| TASK DIRECTIONS |
Leaving out the pictures, please retype each record exactly.
------------
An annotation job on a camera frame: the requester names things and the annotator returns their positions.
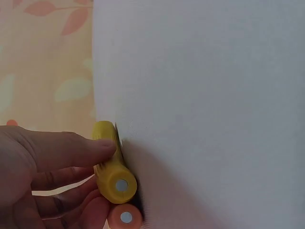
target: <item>white circle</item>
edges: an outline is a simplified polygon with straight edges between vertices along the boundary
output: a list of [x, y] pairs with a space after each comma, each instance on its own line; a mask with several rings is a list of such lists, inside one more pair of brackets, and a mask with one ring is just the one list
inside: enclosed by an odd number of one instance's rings
[[116, 183], [115, 183], [115, 187], [119, 192], [125, 192], [128, 189], [128, 183], [126, 180], [123, 179], [119, 179]]
[[132, 214], [130, 214], [128, 211], [123, 212], [121, 214], [121, 220], [123, 223], [130, 223], [132, 221]]

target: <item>hand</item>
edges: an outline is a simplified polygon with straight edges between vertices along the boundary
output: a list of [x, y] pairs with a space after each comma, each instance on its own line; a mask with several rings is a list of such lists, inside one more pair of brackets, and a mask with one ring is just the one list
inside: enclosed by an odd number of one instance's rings
[[81, 181], [114, 151], [110, 140], [0, 126], [0, 229], [101, 229], [109, 203], [94, 177], [54, 196], [31, 191]]

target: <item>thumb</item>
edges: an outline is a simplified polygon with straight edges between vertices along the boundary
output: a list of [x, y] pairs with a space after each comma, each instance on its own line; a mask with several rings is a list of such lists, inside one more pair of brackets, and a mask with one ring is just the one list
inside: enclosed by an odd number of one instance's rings
[[65, 167], [89, 167], [109, 159], [116, 146], [112, 140], [89, 140], [72, 132], [22, 131], [19, 141], [34, 159], [37, 172]]

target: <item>pink leaf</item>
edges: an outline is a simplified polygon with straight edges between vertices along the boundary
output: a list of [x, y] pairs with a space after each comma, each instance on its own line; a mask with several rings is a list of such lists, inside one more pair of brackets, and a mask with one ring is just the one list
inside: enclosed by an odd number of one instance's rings
[[62, 35], [69, 35], [75, 31], [77, 31], [83, 24], [86, 22], [88, 18], [88, 9], [87, 8], [79, 8], [74, 10], [61, 32]]
[[22, 3], [22, 0], [13, 0], [13, 8], [17, 7], [20, 3]]
[[74, 0], [74, 2], [81, 5], [87, 5], [89, 3], [89, 0]]
[[10, 119], [7, 121], [6, 125], [18, 125], [18, 123], [14, 119]]
[[56, 10], [56, 7], [48, 1], [37, 1], [29, 5], [24, 11], [34, 16], [46, 16]]

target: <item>leaf pattern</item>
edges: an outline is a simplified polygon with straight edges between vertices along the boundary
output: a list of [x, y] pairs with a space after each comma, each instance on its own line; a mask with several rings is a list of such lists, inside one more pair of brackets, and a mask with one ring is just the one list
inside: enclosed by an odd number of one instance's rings
[[20, 3], [22, 3], [22, 0], [13, 0], [13, 8], [16, 8]]
[[77, 31], [80, 27], [83, 26], [83, 24], [86, 22], [88, 18], [88, 9], [87, 8], [79, 8], [74, 10], [70, 16], [68, 17], [68, 20], [61, 32], [61, 34], [69, 35], [75, 31]]
[[18, 125], [18, 123], [14, 119], [10, 119], [7, 121], [6, 125]]
[[89, 0], [74, 0], [74, 2], [81, 5], [87, 5], [89, 3]]
[[13, 100], [14, 74], [8, 74], [0, 82], [0, 112], [3, 112], [11, 105]]
[[92, 59], [88, 58], [82, 62], [83, 66], [85, 66], [90, 72], [93, 71], [93, 63]]
[[92, 82], [83, 77], [75, 77], [64, 81], [55, 93], [55, 101], [63, 102], [86, 97], [92, 87]]
[[90, 111], [90, 117], [92, 117], [92, 118], [96, 117], [96, 109], [95, 109], [95, 107]]
[[29, 5], [24, 11], [34, 16], [46, 16], [56, 10], [56, 7], [48, 1], [37, 1]]
------------
| ANSWER FOR THIS EXERCISE |
An annotation job on a camera frame: the requester names things and the annotator returns their positions.
target: <item>white circle</item>
edges: an outline is a simplified polygon with straight edges between vertices along the boundary
output: a list of [x, y] pairs with a space after each comma, each instance on its own line; a mask with several rings is a list of such lists, inside one more pair of brackets, and a mask with one ring is just the one list
inside: enclosed by an odd number of one instance's rings
[[116, 183], [115, 183], [115, 187], [119, 192], [125, 192], [128, 189], [128, 183], [126, 180], [123, 179], [119, 179]]
[[132, 214], [130, 214], [128, 211], [123, 212], [121, 214], [121, 220], [123, 223], [130, 223], [132, 221]]

target: <item>hand</item>
edges: an outline is a simplified polygon with straight edges between vertices along the boundary
output: a list of [x, y] pairs with a space after each comma, each instance on its own line; a mask with several rings is a list of such lists, inside one more pair of brackets, and a mask with one ring is just the one list
inside: enclosed by an odd number of one instance's rings
[[81, 181], [114, 151], [110, 140], [0, 126], [0, 229], [101, 229], [109, 203], [94, 177], [54, 196], [31, 191]]

target: <item>thumb</item>
edges: an outline is a simplified polygon with straight edges between vertices along the boundary
output: a list of [x, y] pairs with a space after each comma, each instance on its own line; a mask with several rings is a list of such lists, inside one more pair of brackets, and a mask with one ring is just the one list
inside: enclosed by an odd number of one instance's rings
[[65, 167], [89, 167], [109, 159], [116, 146], [112, 140], [89, 140], [72, 132], [22, 131], [19, 141], [34, 159], [37, 172]]

target: <item>pink leaf</item>
edges: an outline is a simplified polygon with straight edges between vertices along the boundary
output: a list of [x, y] pairs with a space after each comma, each instance on its own line; a mask with several rings is a list of such lists, inside one more pair of brackets, and a mask with one ring is just the one list
inside: enclosed by an odd number of one instance's rings
[[62, 35], [69, 35], [75, 31], [77, 31], [83, 24], [86, 22], [88, 18], [88, 9], [87, 8], [79, 8], [74, 10], [61, 32]]
[[22, 3], [22, 0], [13, 0], [13, 8], [17, 7], [20, 3]]
[[74, 0], [74, 2], [81, 5], [87, 5], [89, 3], [89, 0]]
[[10, 119], [7, 121], [6, 125], [18, 125], [18, 123], [14, 119]]
[[56, 10], [56, 7], [48, 1], [37, 1], [29, 5], [24, 11], [34, 16], [46, 16]]

target: <item>leaf pattern</item>
edges: an outline is a simplified polygon with straight edges between vertices along the boundary
output: a list of [x, y] pairs with a space after each comma, each instance on its own line; a mask with several rings is a list of such lists, inside one more pair of brackets, and a mask with one ring is just the one list
inside: enclosed by an odd number of one instance's rings
[[20, 3], [22, 3], [22, 0], [13, 0], [13, 8], [16, 8]]
[[77, 31], [80, 27], [83, 26], [83, 24], [86, 22], [88, 18], [88, 9], [87, 8], [79, 8], [74, 10], [70, 16], [68, 17], [68, 20], [61, 32], [61, 34], [69, 35], [75, 31]]
[[18, 125], [18, 123], [14, 119], [10, 119], [7, 121], [6, 125]]
[[89, 0], [74, 0], [74, 2], [81, 5], [87, 5], [89, 3]]
[[13, 100], [14, 74], [8, 74], [0, 82], [0, 112], [3, 112], [11, 105]]
[[92, 59], [88, 58], [82, 62], [83, 66], [85, 66], [90, 72], [93, 71], [93, 63]]
[[92, 82], [83, 77], [75, 77], [64, 81], [55, 93], [55, 101], [63, 102], [86, 97], [92, 87]]
[[90, 111], [90, 117], [92, 117], [92, 118], [96, 117], [96, 109], [95, 109], [95, 107]]
[[29, 5], [24, 11], [34, 16], [46, 16], [56, 10], [56, 7], [48, 1], [37, 1]]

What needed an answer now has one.